The potential impact of continuous thermodilution-derived MVR can also extend into the acute coronary syndrome setting by assessing the status and function of coronary microcirculation in patients with myocardial injury with non-obstructive coronary arteries or ST-elevation myocardial infarction (STEMI). Microvascular dysfunction occurs acutely in STEMI patients when, despite relief of the obstruction, coronary flow is impaired, and this is described as 'no reflow'. Unfortunately strategies/therapies designed to prevent and/or improve outcomes for patients with no reflow have not had a meaningful clinical impact. We have used the IMR as a tool to acutely triage patients with STEMI and guide very early (before implantation of the stent) application of a novel therapy in patients at high risk of no reflow.[11] In a non-randomized study, this IMR-based approach has appeared effective in limiting the extension of infarct size.[12] It would be interesting to assess whether continuous thermodilution-derived MVR will offer similar or even superior benefits because of its expected higher accuracy in defining the status of the microvasculature.

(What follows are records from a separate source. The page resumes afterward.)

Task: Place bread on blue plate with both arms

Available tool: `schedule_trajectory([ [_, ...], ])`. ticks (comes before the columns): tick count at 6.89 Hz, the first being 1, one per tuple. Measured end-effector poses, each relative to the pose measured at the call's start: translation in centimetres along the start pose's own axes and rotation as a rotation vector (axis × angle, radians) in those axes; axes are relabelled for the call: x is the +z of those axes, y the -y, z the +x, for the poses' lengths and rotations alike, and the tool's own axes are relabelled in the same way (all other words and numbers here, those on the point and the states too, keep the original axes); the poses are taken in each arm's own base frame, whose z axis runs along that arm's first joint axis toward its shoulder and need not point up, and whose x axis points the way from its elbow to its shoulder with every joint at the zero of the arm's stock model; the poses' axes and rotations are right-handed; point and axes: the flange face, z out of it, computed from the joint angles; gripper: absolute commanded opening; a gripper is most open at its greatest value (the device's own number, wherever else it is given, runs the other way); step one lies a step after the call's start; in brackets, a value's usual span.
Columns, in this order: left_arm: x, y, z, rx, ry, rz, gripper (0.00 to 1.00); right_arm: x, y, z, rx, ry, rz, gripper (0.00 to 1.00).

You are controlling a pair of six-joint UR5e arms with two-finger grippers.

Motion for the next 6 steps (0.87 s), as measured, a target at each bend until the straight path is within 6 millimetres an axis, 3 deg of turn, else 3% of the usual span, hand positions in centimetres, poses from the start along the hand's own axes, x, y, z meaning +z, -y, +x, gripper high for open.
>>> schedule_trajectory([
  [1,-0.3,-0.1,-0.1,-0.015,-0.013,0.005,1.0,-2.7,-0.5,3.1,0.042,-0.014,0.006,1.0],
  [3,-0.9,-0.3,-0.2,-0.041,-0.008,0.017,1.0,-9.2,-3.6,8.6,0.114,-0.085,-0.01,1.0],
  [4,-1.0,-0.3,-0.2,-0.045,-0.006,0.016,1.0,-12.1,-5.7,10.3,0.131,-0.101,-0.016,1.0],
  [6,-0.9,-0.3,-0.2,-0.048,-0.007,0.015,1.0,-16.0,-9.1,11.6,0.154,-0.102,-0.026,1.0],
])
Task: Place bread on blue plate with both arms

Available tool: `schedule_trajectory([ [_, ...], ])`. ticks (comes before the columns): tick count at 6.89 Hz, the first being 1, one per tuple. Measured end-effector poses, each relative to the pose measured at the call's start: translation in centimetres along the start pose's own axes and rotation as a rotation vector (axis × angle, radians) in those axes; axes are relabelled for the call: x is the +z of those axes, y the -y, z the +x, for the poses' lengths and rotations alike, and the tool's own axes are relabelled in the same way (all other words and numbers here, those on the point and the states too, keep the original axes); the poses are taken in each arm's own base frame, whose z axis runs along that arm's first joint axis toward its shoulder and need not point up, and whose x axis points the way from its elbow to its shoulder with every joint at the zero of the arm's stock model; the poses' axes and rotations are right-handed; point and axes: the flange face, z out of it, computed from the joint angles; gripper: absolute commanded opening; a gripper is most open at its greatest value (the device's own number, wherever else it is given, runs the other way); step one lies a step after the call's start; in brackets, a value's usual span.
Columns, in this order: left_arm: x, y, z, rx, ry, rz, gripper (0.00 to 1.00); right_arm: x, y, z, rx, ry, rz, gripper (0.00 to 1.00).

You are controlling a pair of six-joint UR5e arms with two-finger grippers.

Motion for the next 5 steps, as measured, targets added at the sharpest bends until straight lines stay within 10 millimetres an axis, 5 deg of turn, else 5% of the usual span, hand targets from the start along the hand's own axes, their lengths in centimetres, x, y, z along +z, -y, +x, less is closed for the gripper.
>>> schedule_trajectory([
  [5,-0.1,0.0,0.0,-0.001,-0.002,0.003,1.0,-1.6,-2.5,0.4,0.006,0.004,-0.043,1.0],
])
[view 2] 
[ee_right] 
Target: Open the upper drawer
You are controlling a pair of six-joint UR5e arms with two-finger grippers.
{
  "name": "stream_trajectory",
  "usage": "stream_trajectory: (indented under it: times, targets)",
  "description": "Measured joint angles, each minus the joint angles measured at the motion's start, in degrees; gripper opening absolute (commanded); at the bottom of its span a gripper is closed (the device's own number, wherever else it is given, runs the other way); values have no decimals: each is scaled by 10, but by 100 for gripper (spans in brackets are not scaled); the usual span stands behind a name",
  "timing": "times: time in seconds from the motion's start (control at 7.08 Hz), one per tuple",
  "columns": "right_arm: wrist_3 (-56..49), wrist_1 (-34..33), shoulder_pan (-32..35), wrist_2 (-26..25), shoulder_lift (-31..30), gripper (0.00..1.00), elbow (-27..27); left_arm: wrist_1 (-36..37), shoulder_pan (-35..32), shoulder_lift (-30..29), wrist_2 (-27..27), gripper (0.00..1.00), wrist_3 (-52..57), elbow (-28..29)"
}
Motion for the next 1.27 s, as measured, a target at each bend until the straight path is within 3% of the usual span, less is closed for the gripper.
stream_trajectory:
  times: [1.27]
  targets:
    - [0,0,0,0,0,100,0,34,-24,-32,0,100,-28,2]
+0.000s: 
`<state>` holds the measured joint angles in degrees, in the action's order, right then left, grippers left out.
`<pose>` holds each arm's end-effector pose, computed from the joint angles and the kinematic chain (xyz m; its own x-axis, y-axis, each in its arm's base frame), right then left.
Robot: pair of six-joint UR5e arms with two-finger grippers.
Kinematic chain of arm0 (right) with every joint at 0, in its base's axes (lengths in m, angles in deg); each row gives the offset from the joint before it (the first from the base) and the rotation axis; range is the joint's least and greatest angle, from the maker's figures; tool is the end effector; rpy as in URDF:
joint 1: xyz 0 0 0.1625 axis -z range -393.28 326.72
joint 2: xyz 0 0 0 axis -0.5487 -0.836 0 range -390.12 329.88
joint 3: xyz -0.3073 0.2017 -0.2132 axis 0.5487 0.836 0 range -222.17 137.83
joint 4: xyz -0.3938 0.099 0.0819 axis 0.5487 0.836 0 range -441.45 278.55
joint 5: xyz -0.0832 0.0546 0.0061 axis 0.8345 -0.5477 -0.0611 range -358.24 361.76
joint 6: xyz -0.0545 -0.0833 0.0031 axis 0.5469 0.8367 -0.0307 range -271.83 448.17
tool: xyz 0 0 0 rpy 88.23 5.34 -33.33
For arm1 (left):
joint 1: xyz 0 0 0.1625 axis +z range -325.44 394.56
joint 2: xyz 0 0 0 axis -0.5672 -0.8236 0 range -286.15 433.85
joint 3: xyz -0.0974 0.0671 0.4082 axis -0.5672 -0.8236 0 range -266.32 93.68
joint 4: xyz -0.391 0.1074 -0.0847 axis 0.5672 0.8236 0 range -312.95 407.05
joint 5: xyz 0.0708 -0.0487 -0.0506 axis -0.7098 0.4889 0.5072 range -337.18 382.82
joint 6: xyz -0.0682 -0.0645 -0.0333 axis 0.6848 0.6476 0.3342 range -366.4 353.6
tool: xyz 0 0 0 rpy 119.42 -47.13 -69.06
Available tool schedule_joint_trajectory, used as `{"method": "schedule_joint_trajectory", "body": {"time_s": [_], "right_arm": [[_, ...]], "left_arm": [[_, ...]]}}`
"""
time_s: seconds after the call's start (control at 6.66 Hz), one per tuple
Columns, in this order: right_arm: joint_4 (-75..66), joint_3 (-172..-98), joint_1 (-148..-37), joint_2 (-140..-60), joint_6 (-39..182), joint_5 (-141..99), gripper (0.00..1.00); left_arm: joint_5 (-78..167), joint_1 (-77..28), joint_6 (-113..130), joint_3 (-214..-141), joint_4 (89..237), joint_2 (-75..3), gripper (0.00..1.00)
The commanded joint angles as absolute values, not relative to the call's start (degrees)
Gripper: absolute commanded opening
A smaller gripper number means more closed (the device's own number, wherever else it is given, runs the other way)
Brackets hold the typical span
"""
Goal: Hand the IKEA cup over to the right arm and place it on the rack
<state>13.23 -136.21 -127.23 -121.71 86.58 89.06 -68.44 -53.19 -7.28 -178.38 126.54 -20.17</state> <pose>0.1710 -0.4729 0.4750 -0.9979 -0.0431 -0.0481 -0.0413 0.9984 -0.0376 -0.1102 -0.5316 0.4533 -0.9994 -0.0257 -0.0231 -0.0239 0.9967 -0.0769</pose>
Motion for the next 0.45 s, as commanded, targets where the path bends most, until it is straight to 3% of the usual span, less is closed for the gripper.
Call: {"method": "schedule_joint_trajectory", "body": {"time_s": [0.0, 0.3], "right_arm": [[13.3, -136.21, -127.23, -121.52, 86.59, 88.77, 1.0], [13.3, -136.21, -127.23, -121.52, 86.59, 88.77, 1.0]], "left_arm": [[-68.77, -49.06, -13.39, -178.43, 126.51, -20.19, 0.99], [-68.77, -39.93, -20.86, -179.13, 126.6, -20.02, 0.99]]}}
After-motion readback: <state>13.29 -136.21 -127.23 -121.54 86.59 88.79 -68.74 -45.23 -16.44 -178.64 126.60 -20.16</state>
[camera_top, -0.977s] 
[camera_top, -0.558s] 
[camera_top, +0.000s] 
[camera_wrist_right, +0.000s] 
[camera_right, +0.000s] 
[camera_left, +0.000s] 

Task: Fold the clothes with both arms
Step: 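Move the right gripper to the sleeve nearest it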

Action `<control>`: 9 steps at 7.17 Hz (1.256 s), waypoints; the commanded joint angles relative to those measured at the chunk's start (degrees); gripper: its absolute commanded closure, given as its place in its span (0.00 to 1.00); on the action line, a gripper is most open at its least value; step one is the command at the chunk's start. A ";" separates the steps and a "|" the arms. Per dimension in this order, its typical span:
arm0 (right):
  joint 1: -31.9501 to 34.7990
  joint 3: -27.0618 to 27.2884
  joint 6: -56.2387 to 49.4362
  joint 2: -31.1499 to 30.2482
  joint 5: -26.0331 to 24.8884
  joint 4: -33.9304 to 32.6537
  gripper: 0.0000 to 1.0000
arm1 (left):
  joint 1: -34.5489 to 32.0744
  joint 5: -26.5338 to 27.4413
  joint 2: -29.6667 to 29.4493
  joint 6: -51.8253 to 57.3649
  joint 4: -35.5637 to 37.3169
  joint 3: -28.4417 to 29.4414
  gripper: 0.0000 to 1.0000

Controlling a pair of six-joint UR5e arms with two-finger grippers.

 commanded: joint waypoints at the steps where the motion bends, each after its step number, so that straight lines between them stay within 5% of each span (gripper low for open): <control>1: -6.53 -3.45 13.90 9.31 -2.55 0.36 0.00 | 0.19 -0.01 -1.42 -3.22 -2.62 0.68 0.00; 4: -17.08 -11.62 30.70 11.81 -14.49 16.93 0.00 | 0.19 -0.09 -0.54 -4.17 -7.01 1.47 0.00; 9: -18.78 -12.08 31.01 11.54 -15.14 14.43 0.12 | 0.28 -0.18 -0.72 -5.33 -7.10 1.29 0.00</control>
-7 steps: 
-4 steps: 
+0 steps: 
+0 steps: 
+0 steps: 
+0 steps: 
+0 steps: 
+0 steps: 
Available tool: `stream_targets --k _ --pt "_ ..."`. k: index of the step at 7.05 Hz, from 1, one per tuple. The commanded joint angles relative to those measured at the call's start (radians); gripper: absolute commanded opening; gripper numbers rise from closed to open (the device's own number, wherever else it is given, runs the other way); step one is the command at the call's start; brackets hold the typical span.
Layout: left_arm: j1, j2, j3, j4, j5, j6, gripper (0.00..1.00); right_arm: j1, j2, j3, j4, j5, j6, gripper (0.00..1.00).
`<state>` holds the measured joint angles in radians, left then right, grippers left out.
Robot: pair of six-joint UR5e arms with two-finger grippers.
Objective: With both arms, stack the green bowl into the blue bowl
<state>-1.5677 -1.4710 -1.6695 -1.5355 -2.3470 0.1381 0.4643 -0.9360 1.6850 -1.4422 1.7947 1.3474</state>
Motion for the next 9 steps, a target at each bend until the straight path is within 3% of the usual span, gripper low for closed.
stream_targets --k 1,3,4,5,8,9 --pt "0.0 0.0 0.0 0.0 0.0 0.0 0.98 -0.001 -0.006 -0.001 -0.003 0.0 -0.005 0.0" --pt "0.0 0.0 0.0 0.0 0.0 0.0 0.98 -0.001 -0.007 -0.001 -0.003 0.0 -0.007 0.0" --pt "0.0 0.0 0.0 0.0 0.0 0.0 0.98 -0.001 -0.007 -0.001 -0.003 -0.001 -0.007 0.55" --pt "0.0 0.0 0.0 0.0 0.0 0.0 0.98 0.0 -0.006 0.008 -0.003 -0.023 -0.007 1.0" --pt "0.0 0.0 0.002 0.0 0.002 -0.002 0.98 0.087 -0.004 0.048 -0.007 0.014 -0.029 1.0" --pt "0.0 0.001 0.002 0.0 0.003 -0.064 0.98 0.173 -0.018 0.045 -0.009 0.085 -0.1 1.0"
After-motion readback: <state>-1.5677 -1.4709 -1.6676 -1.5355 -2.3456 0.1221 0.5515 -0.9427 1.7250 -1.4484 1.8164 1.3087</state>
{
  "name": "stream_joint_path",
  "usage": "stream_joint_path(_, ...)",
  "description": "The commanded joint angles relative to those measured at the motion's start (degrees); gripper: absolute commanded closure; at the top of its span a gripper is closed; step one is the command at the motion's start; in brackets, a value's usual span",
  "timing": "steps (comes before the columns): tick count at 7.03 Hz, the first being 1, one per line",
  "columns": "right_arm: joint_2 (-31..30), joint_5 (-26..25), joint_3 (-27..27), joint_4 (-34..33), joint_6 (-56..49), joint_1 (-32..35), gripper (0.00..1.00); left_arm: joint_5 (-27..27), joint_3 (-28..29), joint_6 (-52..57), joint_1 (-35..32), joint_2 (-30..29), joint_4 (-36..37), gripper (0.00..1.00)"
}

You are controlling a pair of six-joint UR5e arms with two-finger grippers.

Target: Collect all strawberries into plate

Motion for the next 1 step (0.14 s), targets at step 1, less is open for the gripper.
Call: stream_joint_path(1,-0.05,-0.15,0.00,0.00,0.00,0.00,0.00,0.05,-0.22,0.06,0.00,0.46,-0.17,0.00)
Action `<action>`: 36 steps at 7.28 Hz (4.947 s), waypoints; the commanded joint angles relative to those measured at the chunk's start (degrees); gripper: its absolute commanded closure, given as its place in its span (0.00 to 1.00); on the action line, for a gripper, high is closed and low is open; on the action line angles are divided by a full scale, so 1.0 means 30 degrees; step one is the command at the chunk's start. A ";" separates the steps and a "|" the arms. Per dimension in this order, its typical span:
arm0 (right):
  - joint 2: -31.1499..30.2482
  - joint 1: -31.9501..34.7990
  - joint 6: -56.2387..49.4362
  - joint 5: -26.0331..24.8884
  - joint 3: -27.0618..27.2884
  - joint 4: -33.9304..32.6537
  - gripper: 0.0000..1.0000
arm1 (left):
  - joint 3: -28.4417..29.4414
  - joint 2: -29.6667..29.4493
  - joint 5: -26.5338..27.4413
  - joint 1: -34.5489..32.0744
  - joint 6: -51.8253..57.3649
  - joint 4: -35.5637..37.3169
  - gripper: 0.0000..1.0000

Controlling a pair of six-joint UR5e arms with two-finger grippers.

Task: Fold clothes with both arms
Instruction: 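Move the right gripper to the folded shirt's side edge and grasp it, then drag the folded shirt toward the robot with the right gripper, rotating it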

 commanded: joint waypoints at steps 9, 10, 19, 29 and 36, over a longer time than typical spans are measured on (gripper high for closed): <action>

Continuous thermodilution promises consistency between non-invasive and invasive techniques for the assessment of coronary flow and microvascular dysfunction. First, we will need to ascertain a 'normal' range of values for continuous thermodilution-derived MVR, and a head-to-head comparison with IMR and/or hMR will be extremely interesting (Figure 1). However, it is possible to speculate that, in the near future, the measurement of MVR will become an integral step of diagnostic procedures in the catheterization laboratory. This may, in turn, facilitate the design of long overdue trials for therapies in patients with INOCA or STEMI who are at risk of 'no reflow'. Ultimately a personalized medicine targeted approach appears to be the best way forward, but on this occasion the target is not an atheromatous lesion but the downstream vascular bed, which is too small to be assessed on the angiogram yet large enough to dramatically affect some of our patients' lives.

Figure 1.

Comparison across main available indices for assessment of coronary microvascular function. APV, average peak velocity; hMR, hyperaemic microvascular resistance; IMR, index of microcirculatory resistance; LAD, left anterior descending; LCx, large left circumflex; MVR, microvascular resistance; Pd, distal pressure; Qb, coronary flow; Qi, saline infusion rate; Ti, temperature of infused saline; tTmean, mean transit time; Tmix, temperature of mixed blood and infused saline.